However, studies on intra-articular local anaesthetics and NSAIDs have found opposing results.²⁵ Moiniche et al.²⁶ found that intra-articular local anaesthetics (LA) alone may have only minor effects on postoperative pain relief of short duration (4 hours). NSAIDs such as ketorolac have been shown to provide good postoperative pain relief when administered intra-articularly.²⁷

Multimodal pain therapy (balanced analgesia) is recommended for treatment of postoperative pain.²⁸ The rationale for this therapy is to achieve sufficient analgesia because of additive or synergistic effects between different analgesics, with concomitant reduction of side effects because of lower doses of analgesics used.²⁵ Therefore, a combination of intra-articular ketorolac, morphine and LA given postoperatively may prolong the duration of pain relief and minimize the side effects of each drug.

The goal of this study was to determine whether ropivacaine alone or in combination with ketorolac is superior for pain relief following arthroscopy performed with local anaesthesia.

Methods

The study protocol was approved by the Research Ethics Committee of Tehran University of Medical Sciences (IRCT2013073014218N1), and all the patients were given prior explanations about the research. All patients who freely agreed to participate in the study signed a free and informed consent statement. In all, 40 patients (American Society of Anesthesiologists I to II) in the age group of 15–60 years scheduled for knee arthroscopy surgery under local anaesthesia in Rasul and Firuzgar Hospital were interviewed between 23 August 2013 and 5 February 2014. Exclusion criteria included the history of using analgesics 24 hours before surgery, the history of bleeding or coagulation problems during the last month before surgery, renal and liver failure, severe cardiopulmonary disease, coagulopathy, morbid obesity (body mass index > 30 kg/m²), the history of nausea and vomiting after surgery, the history of migraine, history of anaesthetic complications, known allergy, sensitivity and contraindication about the use of opioid and non-opioid analgesics, pregnancy and lactation, the history of drug and alcohol abuse, being not too satisfied for participating in this study.

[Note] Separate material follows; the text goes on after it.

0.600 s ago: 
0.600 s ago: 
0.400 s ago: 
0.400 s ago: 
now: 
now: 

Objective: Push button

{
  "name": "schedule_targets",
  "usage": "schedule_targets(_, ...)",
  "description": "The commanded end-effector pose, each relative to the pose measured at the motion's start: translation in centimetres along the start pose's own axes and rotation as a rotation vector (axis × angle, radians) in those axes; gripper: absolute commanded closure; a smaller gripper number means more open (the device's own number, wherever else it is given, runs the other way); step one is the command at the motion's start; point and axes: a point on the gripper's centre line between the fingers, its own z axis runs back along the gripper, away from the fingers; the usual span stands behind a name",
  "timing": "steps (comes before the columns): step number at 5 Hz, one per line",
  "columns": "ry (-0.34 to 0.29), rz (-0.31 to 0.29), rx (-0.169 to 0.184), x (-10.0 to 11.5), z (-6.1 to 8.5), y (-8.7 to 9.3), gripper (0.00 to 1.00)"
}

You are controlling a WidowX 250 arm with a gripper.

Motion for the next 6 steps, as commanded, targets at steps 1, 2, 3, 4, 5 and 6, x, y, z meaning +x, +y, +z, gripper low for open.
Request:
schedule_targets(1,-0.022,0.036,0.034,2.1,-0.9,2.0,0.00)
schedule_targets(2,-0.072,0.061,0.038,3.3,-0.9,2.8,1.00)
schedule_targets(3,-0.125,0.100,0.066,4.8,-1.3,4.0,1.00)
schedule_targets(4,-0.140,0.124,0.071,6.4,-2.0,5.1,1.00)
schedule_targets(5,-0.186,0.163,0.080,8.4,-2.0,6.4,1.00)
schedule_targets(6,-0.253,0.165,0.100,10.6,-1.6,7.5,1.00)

According to entrance and exclusion criteria, the patients were selected and their blood pressure and heart rate were determined after connecting non-invasive blood pressure (NIBP) monitoring and pulse-oxy meter at the operation room. All patients were permitted to eat and drink 8 hours before operation, intravenous access was obtained and the catheter heparinized. The patients were informed about the visual analogue pain score (VAS; 0 = no pain, 10 = worst imaginable pain), and VAS was measured preoperatively at rest and on the movement of the knee to be operated. Thereafter, combination of 0.01 mg/kg of midazolam and 2 µg/kg of fentanyl was used as a pre-medication. Induction of anaesthesia was achieved by 5 mg/kg of thiopental and 0.5 mg/kg of atracurium. Endotracheal intubation was performed and mechanical ventilation was applied. Anaesthesia was maintained by 100 µg/kg of propofol and 0.1 µg/kg of remifentanil and no other anaesthetic agents were applied during surgery. At conclusion of surgery, muscle relaxant was reversed by neostigmine sulphate 0.05 mg/kg and atropine sulphate 0.02 mg/kg. Then, knee arthroscopic surgery was conducted by orthopaedic surgeons. No other sedatives or analgesics were administered during the procedure.

Computer-generated random numbers were used and inserted into sealed envelopes by a nurse not involved in the study. Inside these envelopes was a number, which informed the nurse of the group to which the patient was allocated. The nurse mixed the drugs according to a protocol and gave two labelled syringes (total volume 30 mL) to the surgeon at the end of the procedure.

The portals were sealed carefully before the injection of the test drugs and at the end of surgery, one of the following drugs was administered intra-articularly in a double-blind manner via the arthroscope: (1) Group 1 ropivacaine 0.5%, 150 mg (30 mL); (2) Group 2: combination of ropivacaine 0.5% (150 mg) and ketorolac (30 mg) dissolved in saline 0.9% (total volume 30 mL). Neither the surgeon and the anaesthesiologist nor the nurse looking after the patient postoperatively was aware of the randomization sequence.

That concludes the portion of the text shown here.